Using the base case, screening a child with BWS from birth until 4 years of age results in a cost per life year saved of $9,642 while continuing until 7 years of age results in a cost per life-year saved of $14,740. When variables such as cost of screening examination, discount rate, and effectiveness of screening were varied based on high and low estimates, the incremental cost per life-year saved for screening up until age four remained comparable to acceptable population based cancer screening ranges (< $50,000 per life year saved).

CONCLUSIONS

Under our model's assumptions, abdominal sonography examinations in children with BWS represent a reasonable strategy for a cancer screening program.
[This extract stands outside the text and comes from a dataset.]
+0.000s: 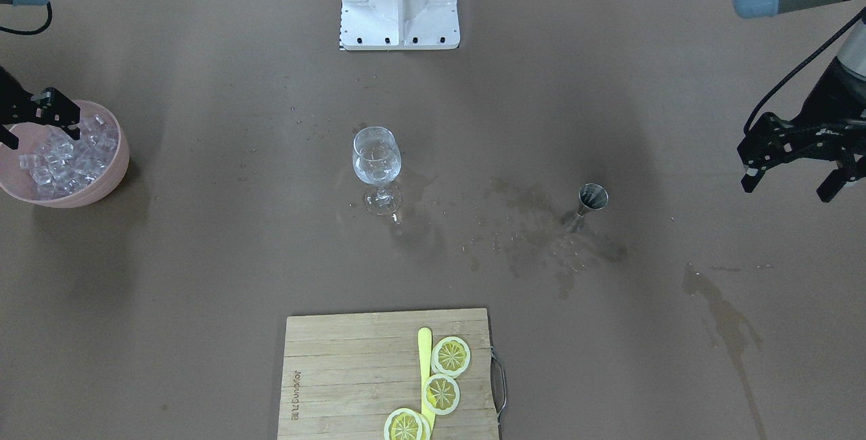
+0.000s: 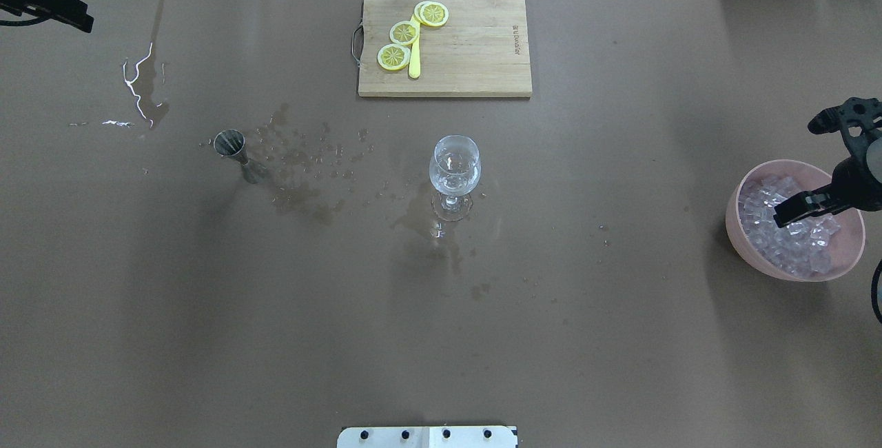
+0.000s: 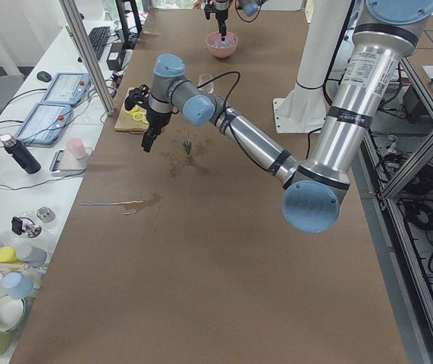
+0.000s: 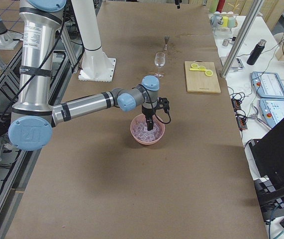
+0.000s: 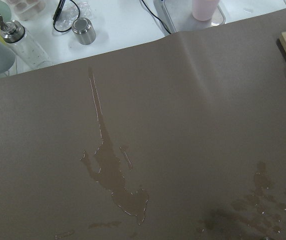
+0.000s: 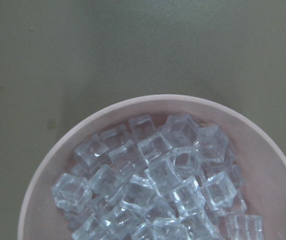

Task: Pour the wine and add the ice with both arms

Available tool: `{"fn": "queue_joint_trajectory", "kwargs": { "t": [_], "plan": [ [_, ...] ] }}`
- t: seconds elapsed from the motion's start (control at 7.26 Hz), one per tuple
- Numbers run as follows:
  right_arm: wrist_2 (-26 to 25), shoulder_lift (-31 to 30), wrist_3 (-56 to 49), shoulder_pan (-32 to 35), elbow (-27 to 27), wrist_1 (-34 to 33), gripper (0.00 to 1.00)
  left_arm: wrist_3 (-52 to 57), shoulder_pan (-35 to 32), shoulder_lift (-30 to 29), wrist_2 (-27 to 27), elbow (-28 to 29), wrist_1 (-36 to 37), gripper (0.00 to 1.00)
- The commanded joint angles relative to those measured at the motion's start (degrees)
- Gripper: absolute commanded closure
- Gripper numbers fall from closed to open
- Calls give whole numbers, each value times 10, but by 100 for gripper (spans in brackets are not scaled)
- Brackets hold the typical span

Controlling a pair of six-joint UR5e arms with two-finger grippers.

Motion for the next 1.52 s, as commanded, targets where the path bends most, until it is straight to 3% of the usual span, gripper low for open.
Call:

A cancer screening trial is warranted to determine if, when, and how often children with BWS should be screened and to determine cost-effectiveness in clinical practice.

摘要

背景

我们对患有贝克威思-维德曼综合征(BWS)的儿童进行肾母细胞瘤和肝母细胞瘤筛查进行了成本效益分析,BWS是一种已知的癌症易感综合征。该分析的目的有两个:第一,评估对BWS患儿进行筛查是否有可能具有成本效益;第二,如果筛查似乎具有成本效益,确定在启动筛查试验时哪些参数最为重要。

程序

我们使用了美国国立癌症研究所BWS登记处、国家肾母细胞瘤研究(NWTS)以及大量已发表系列研究的数据,为两个假设的1000名患有BWS的婴儿队列模拟事件。一个假设队列进行癌症筛查直至预定年龄,作为基础病例。另一个队列不进行筛查。对于我们的基础病例,我们假设:(a)从出生到7岁每年进行三次超声检查(每三年一次);(b)筛查将使肾母细胞瘤和肝母细胞瘤在诊断时分期下移一级;(c)检测临床I期肾母细胞瘤和肝母细胞瘤的灵敏度为100%,特异性为95%;(d)贴现率为3%;(e)假阳性结果成本为402美元。我们根据已发表的肾母细胞瘤和肝母细胞瘤分期特异性生存率估计死亡率。

结果

采用基础病例,对一名BWS患儿从出生到4岁进行筛查,每挽救一个生命年的成本为9642美元,而持续到7岁时,每挽救一个生命年的成本为14740美元。当根据高估值和低估值改变筛查检查成本、贴现率和筛查效果等变量时,筛查至4岁时每挽救一个生命年的增量成本仍与基于人群的可接受癌症筛查范围相当(每挽救一个生命年<50000美元)。

结论

在我们模型的假设下,对BWS患儿进行腹部超声检查是癌症筛查项目的合理策略。有必要进行癌症筛查试验,以确定BWS患儿是否应该进行筛查、何时进行筛查以及筛查频率,并确定临床实践中的成本效益。